Non-invasive brain stimulation associated mirror therapy for upper-limb rehabilitation after stroke: Systematic review and meta-analysis of randomized clinical trials.

作者信息

Zhao Qingqing, Li Hong, Liu Yu, Mei Haonan, Guo Liying, Liu Xianying, Tao Xiaolin, Ma Jiang

机构信息

Department of Rehabilitation Medicine, Shijiazhuang People's Hospital, Shijiazhuang, China.
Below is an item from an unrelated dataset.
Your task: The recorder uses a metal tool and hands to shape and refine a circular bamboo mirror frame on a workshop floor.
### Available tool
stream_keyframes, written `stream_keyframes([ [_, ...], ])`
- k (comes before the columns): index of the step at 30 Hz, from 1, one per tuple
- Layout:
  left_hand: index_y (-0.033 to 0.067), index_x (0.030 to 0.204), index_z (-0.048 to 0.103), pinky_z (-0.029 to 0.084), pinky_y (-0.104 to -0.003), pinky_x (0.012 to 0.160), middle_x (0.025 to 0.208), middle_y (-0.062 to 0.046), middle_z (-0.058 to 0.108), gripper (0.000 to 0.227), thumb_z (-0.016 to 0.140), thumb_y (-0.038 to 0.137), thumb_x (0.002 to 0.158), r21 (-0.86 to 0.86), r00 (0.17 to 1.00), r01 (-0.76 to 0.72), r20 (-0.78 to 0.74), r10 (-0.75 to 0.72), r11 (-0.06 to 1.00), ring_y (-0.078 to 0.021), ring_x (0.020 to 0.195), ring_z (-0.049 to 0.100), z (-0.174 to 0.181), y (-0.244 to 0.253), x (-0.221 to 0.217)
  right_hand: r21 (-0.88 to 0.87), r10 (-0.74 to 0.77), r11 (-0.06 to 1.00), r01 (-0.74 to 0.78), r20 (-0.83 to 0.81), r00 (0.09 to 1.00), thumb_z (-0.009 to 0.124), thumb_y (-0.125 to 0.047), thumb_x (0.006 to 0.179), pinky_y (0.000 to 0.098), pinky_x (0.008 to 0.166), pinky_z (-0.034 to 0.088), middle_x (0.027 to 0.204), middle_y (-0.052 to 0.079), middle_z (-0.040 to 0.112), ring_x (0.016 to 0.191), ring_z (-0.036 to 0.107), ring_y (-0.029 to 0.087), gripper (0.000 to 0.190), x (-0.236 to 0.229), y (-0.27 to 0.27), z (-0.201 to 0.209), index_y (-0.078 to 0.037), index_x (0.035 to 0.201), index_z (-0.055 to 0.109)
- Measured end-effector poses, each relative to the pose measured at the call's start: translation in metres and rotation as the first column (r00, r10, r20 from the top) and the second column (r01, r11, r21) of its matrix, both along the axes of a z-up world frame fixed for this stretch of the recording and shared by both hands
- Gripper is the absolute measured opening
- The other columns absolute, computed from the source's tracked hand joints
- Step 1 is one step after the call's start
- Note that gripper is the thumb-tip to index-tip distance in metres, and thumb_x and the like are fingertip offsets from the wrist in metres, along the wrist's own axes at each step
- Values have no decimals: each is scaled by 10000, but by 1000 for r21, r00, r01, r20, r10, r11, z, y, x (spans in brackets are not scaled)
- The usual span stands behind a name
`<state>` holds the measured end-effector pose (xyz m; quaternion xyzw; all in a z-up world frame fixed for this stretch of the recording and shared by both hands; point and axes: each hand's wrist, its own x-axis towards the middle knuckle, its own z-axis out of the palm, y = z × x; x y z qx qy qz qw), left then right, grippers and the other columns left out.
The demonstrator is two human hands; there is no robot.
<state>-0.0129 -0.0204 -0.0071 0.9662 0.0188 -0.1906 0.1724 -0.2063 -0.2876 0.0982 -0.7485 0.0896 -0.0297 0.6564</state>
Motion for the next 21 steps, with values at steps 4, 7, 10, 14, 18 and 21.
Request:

College of Nursing and Rehabilitation, North China University of Science and Technology, Tangshan, China.

出版信息

Front Neurol. 2022 Jul 19;13:918956. doi: 10.3389/fneur.2022.918956. eCollection 2022.

Abstract

BACKGROUND

Non-invasive brain stimulation (NIBS) techniques and mirror therapy (MT) are promising rehabilitation measures for stroke. While the combination of MT and NIBS has been employed for post-stroke upper limb motor functional rehabilitation, its effectiveness has not been examined.

OBJECTIVE

This study aimed to evaluate the effectiveness of combined MT and NIBS in the recovery of upper limb motor function in stroke patients.

METHODS

The search was carried out in PubMed, EMBASE, Cochrane Library, Web of Science, Science Direct, CNKI, WANFANG and VIP until December 2021. Randomized clinical trials (RCTs) comparing MT or NIBS alone with the combination of NIBS and MT in improving upper extremity motor recovery after stroke were selected. A meta-analysis was performed to calculate the mean differences (MD) or the standard mean differences (SMD) and 95% confidence intervals (CI) with random-effect models. Subgroup analyses were also conducted according to the types of control group, the types of NIBS, stimulation timing and phase poststroke.

RESULTS

A total of 12 articles, including 17 studies with 628 patients, were reviewed in the meta-analysis. In comparison with MT or NIBS alone, the combined group significantly improved body structure and function (MD = 5.97; 95% CI: 5.01-6.93; < 0.05), activity levels (SMD = 0.82; 95% CI 0.61-1.02; < 0.05). For cortical excitability, the motor evoked potential cortical latency (SMD = -1.05; 95% CI:-1.57--0.52; < 0.05) and the central motor conduction time (SMD=-1.31 95% CI:-2.02--0.61; < 0.05) of the combined group were significantly shortened. A non-significant homogeneous summary effect size was found for MEP amplitude (SMD = 0.47; 95%CI = -0.29 to 1.23; = 0.23). Subgroup analysis showed that there is an interaction between the stimulation sequence and the combined treatment effect.

CONCLUSION

In this meta-analysis of randomized clinical trials, in comparison to the control groups, MT combined with NIBS promoted the recovery of upper extremity motor function after stroke, which was reflected in the analysis of body structure and function, activity levels, and cortical excitability.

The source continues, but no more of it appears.